だが、それなら、この女が今、郡司に声をかけているはずもない。郡司は今、【THE STAR】のカードも、【Four of Wands】も、どちらも持ってはいないのだから。
「まさか」
予想通り、女は郡司の言葉を打ち消した。
「【JUSTICE】は、いつも高みの見物をして楽しんでいるのよ。ひとつ前の持ち主を晒して、ね。今回、【THE STAR】は『撥ねられた男』『身籠った女』『法医学者』とコロコロ持ち主が変わったから、サイトを見ていた誰もが興味を持ったのよ」
「……」
ひとつ前の持ち主を晒して――。それなら、【JUSTICE】の能力は……。
「【アルカナ】の持ち主を透視できるのか?」
「少し違うわね」
女は言い、
「なんでも透視できるのよ」
――何でも……。
「なら、誰がどこにいるのかも判るのか?」
紗夜が今、何処で何をしているのかも――。
「あら、盗られた【アルカナ】を取り戻したいの?」
「……」
「それは無理よ。

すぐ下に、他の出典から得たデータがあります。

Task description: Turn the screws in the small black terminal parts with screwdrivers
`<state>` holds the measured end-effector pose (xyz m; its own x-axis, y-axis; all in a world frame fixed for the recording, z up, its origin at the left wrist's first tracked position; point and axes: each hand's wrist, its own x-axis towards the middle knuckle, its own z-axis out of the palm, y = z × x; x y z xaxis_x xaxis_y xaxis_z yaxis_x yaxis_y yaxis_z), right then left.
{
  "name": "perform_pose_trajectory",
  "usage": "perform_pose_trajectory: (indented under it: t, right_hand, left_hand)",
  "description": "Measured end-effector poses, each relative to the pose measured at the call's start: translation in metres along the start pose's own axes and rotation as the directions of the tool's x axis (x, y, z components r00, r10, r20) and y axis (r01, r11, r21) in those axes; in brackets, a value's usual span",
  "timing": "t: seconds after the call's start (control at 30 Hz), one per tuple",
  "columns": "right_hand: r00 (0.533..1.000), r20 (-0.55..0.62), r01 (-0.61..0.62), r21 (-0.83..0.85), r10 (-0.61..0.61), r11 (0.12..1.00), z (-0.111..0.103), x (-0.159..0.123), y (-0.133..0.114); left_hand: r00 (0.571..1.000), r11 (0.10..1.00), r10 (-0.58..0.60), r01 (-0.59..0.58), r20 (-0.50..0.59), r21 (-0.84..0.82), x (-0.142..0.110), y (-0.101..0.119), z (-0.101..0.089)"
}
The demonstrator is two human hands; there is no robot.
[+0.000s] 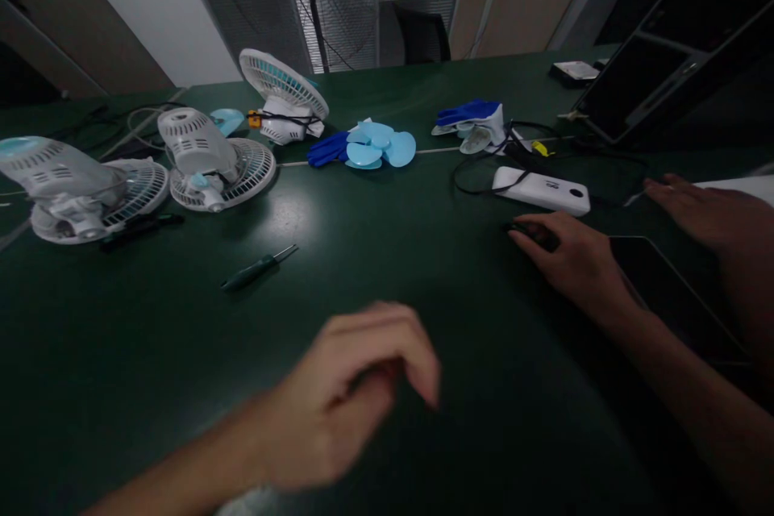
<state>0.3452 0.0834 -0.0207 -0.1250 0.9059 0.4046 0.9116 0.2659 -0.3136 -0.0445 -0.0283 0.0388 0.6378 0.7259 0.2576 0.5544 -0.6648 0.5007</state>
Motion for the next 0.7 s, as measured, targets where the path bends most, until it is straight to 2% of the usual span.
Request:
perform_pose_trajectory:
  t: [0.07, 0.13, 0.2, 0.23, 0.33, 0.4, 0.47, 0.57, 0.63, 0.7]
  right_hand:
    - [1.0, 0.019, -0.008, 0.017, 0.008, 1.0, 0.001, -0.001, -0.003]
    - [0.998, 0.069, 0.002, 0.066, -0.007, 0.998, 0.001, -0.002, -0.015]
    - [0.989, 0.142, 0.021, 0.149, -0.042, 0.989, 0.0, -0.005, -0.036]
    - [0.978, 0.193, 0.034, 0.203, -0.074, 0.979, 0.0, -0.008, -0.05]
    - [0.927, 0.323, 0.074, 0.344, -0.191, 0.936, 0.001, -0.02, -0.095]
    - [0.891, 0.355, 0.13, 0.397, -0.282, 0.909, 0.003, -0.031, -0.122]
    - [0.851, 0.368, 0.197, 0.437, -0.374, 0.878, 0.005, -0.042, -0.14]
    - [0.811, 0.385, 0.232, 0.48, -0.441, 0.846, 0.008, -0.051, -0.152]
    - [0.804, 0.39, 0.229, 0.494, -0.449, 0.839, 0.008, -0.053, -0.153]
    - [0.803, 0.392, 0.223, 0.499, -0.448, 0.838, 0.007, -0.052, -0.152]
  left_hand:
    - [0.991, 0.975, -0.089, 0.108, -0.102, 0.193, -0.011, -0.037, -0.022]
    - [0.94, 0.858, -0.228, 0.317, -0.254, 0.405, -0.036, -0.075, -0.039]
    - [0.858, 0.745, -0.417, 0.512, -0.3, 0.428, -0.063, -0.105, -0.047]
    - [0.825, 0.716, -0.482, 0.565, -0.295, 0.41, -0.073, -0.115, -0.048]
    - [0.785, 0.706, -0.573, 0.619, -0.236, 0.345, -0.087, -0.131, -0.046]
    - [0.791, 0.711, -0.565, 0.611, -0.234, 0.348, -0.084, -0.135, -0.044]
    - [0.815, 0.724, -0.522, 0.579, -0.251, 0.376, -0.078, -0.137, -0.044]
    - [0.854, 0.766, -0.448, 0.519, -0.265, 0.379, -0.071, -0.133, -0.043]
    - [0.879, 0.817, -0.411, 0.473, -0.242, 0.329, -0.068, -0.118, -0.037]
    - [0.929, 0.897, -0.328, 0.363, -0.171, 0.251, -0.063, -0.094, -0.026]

【JUSTICE】は誰の味方もしない、正義の味方――。クス。だから、今の持ち主を知っていてもサイトには上げない」
「それのどこが正義なんだ?」
「ちょっと違うかしら? でも、誰にでも平等よ」
「……」
確かにそうかも知れない。カードの持ち主を知っているのに、それを奪いに行かないなど――。後でサイトを検索してみなければ――。そう思った時、近くで、パン、パン、と二度、短い発砲音が駆け抜けた。
「この音は――」
「あいつらも嗅ぎつけて来たわ。――行くわよ」
女もそれが銃声であると判ったのか、霧の中を郡司の手を引いて走り出した。
「行くってどこに?」
「とにかくここを離れないと――。世の中には、人殺しをしてでも【アルカナ】の力を手に入れたいと思っている人間がいるのよ」
どこかで聞いた台詞である。
「あの男もそう言っていたな」
「騙して奪う人間、金で買う人間、殺して持ち去る人間――。まともな人間なら関わらずにおく方が賢明よ」
「君はまともじゃない類か?」
「――そうね。その一人だわ、きっと」
しばらく走ると霧は晴れ、二人はパーキングに戻って郡司の車に乗り込んだ。とにかく、この場を離れなくては、どんな危険があるか判らない、と、この女が言うからだ。
「誰かが俺と勘違いされて撃たれたかも知れない」
「かも知れないわね。――戻って名乗り出る?」
「……」
この女は一体、何者なのだろうか。最初に声をかけて来たチンピラ風の男とは、少しカードに対する執着の度合いが違っている。――生活に困っていないからだろうか。その日暮らしのようなあの男と比べても、身に着けているものからして、まず違う。華やかだが、決して派手な印象は与えないジャケットとタイトなスカート、そして、カットソーは今秋のデザイン。髪も最近カットされたように整っていて、ふわりとパーマがかけられている。爪もきれいで、生活の乱れは見られない。――と、またこんな職業病を出して、のんきに観察をしている場合ではない。